Then, within roughly twenty million years, everything broke open. Trilobites, arthropods, chordates, and mollusks appeared in rapid succession. Animal phyla proliferated in an extraordinarily short span of time. Ecological niches went from empty to saturated, and life's architecture advanced from simple to complex. A brand-new biological system was born.
Paleontology calls this chapter the "Cambrian Explosion." Scientists continue to debate its triggering mechanisms. Yet virtually every study points to the same truth: when certain critical conditions ripen simultaneously, energy accumulated over vast stretches of time can be released in a geological eyeblink.
A similar moment is now unfolding in the world of technology.
In 2026, the robotics industry stands at exactly such a tipping point. The forces driving this change are no longer dissolved oxygen in an ancient sea — they are the breakthrough capabilities of large foundation models, the accelerating domestic localization of core components, and an embodied intelligence ecosystem underpinned by a vast manufacturing base.
The robotics industry, long prophesied but never truly detonating, is now entering a genuine window of explosive growth.
If this robot Cambrian Explosion has to be assigned a geographic coordinate, the epicenter is most likely China.
| Part 1 — The Tipping Point: Who Lit the Fuse of the Robot "Cambrian"?
Understanding any species explosion requires first understanding the leap in perceptual capability.
In Cambrian research, there is a famous hypothesis called the "Light Switch Theory." When certain organisms first acquired vision, predator-prey dynamics rapidly escalated. Prey evolved shells and speed; predators continuously refined their sensory and locomotion systems; the entire ecosystem entered a phase of accelerated evolution.
If the Cambrian Explosion began the moment life first truly "saw the world," then in the world of robotics, that moment is now arriving.

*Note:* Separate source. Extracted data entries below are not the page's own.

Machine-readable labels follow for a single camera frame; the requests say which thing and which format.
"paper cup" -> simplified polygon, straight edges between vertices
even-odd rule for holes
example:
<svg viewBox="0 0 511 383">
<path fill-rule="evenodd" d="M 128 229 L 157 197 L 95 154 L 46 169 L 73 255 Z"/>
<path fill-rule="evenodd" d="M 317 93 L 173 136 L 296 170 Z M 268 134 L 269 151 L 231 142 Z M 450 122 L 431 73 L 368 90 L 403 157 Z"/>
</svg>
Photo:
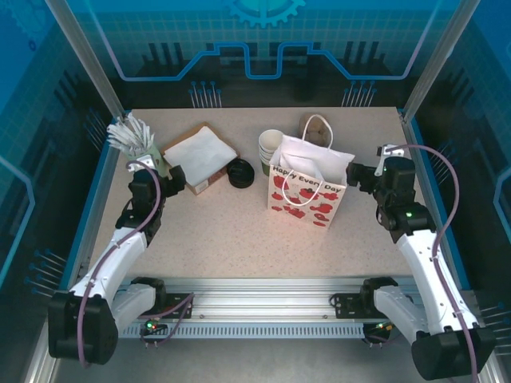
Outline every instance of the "paper cup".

From around 2024, a technical paradigm known as the Embodied Foundation Model emerged rapidly, enabling robots for the first time to perceive, comprehend, and act in real-world environments. Google DeepMind calls this framework the Vision-Language-Action (VLA) model. NVIDIA introduced its own Robot Foundation Model concept, later releasing an open foundation model called NVIDIA Isaac GR00T N1.
These models aim to integrate perception, language understanding, and action control into a single unified system — moving robots beyond executing pre-programmed routines toward genuinely understanding their environment, planning actions, and completing complex tasks in the real world. For the first time, robots possess the complete pipeline from "seeing" to "understanding" to "acting."
In a sense, the robotics industry spent decades building the "body." Now, it is finally gaining a true "brain." In select demonstration scenarios, robots can already autonomously complete grasping, sorting, and even simple assembly tasks based on natural language instructions. This is not merely a capability upgrade — it is a system-level leap.
But technology never changes the world alone. True industry explosions almost always arise from the convergence of multiple forces.
Source:AI
In the past two years, China's robotics industry has simultaneously encountered three pivotal variables.
At the policy level, embodied intelligence has been formally incorporated into national strategy. The Ministry of Industry and Information Technology has continuously promoted technological innovation in humanoid robots, and multiple regions have begun building embodied intelligence innovation centers and robotics industrial parks. In the 15th Five-Year Plan, humanoid robots are positioned as a key growth engine for future industries. Sustained investment from the National Artificial Intelligence Industry Investment Fund has given the sector an unprecedented density of policy support.
At the capital level, market reaction has been equally swift. In the first ten months of 2025, investment in China's embodied intelligence sector exceeded RMB 50 billion — four times the figure of the prior year. Companies including Galaxy Universal Robotics, DEEP Robotics, Xinghaitu, and Qianxun Intelligence each received large-scale rounds of funding. Investor focus has also begun shifting from proof-of-concept demonstrations toward mass production capability and real-world scenario deployment.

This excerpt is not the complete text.